Chest CT scan revealed multiple tumors in bilateral lung: (a) pleural effusion, (b) swollen mediastinal lymph nodes, and (c) destructed thoracic vertebrae.

Figure 2.

Histopathological finding of hematoxylin and eosin stained section: (a) pseudoalveolar arrangement of large and polygonal cells with abundant cytoplasm and (b) immunostain using anti-TFE3 antibody were positive for most of tumor cells.

Discussion

ASPS is rare, presenting as slow-growing tumors accounting for only 0.5%–1.0% of soft tissue sarcomas and occurs primarily in the lower extremities and trunk of young people and grows slowly.[1] Only two cases of ASPS originating from the mediastinum have been reported.[2] It has been reported that the 5-year survival rate, following surgical resection in patients without metastasis, is 87%. However, the 5-year survival rate is only 20% in patients with metastasis,[1] and it has been reported that metastasis is present in 30%–65% of cases at the time of diagnosis.[1,3] Pseudoalveolar arrangement of large polygonal cells with abundant cytoplasm is the typical histopathological finding of ASPS. The differential diagnoses of ASPS are renal cell carcinoma and paraganglioma. Although it is difficult to distinguish between ASPS and these tumors morphologically, Argani et al. have reported that diastase–periodic acid–Schiff (d-PAS) staining can identify diastase-resistant rod-shaped crystals in ASPS, and IHC staining of TFE3 is useful in making a definitive diagnosis.[4] ASPL-TFE3 is the fusion gene product of the chromosomal translocation, der(17)t(X;17)(p11;q25), and is considered to be the most reliable diagnostic feature of ASPS. In this case, although the cytoplasmic crystal structures were not identified by d-PAS staining, IHC staining for TFE3 was positive. As the patient had no history of renal cell carcinoma, and a diagnosis of paraganglioma was immunohistochemically ruled out, the tumor was finally diagnosed as ASPS of the mediastinum. In this case, diagnosis using TFE3 was not made in those days at the initial diagnosis. Nowdays, anti-TFE3 antibody is useful in establishing the diagnosis of ASPS.

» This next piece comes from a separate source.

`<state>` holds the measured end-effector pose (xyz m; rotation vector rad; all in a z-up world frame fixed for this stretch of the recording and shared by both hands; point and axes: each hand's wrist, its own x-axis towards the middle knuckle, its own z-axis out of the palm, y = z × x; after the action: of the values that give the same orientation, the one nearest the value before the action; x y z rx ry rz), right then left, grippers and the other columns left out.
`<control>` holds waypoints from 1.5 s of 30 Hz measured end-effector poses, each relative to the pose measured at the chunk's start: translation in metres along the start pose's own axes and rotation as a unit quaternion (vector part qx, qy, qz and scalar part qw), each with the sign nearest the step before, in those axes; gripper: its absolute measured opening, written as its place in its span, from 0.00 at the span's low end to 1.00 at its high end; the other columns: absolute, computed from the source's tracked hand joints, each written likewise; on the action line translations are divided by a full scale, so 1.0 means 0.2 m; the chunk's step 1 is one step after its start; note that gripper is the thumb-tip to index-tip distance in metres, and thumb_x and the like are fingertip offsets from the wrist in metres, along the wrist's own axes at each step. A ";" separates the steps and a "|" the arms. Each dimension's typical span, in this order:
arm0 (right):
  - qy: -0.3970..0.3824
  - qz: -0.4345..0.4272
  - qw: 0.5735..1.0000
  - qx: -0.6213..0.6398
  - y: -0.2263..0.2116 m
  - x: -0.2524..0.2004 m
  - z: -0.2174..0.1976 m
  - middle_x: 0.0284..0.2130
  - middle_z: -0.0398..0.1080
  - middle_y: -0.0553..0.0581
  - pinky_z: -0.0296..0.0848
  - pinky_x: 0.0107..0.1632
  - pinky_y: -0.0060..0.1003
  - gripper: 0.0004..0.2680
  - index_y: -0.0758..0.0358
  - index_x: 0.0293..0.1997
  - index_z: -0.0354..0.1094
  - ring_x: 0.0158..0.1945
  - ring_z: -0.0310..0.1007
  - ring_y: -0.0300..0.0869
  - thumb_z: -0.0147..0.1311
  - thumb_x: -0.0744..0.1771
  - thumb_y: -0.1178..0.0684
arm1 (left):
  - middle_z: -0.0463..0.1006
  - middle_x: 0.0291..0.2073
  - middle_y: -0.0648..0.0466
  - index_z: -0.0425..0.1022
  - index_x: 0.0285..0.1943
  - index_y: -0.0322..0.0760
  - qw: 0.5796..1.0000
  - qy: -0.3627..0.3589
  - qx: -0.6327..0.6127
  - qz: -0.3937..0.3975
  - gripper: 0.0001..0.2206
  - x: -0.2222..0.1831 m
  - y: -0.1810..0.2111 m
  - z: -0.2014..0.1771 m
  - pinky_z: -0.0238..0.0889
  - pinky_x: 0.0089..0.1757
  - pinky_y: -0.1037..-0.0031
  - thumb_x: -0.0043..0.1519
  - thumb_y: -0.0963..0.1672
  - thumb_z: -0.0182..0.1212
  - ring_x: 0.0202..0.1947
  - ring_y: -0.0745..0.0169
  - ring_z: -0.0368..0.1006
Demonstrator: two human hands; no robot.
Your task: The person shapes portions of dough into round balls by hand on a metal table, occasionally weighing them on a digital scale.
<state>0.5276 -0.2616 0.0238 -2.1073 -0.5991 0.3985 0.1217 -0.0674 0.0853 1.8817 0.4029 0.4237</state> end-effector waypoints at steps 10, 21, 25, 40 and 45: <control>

Therefore, both PAS stain and immunostain of anti-TFE3 antibody have to be done at the time of initial diagnosis when large and polygonal cells with abundant cytoplasm are observed in the tumor at the initial specimen.

ASPS is not responsive to conventional chemotherapy. Surgical resection is the only curative treatment for primary and metastatic ASPS. Notably, in the recent studies, a use of antiangiogenic agents, such as bevacizumab and tyrosine kinase inhibitors, such as sunitinib, reported as treatment for metastatic ASPS.[5-8] Stacchiotti et al.[7] reported nine patients with progressive metastatic ASPS who received oral administration of sunitinib 37.5 mg/day. The results were partial response in five cases, stable disease in three, and progression in one. At present, sunitinib may be the most promising among these therapies.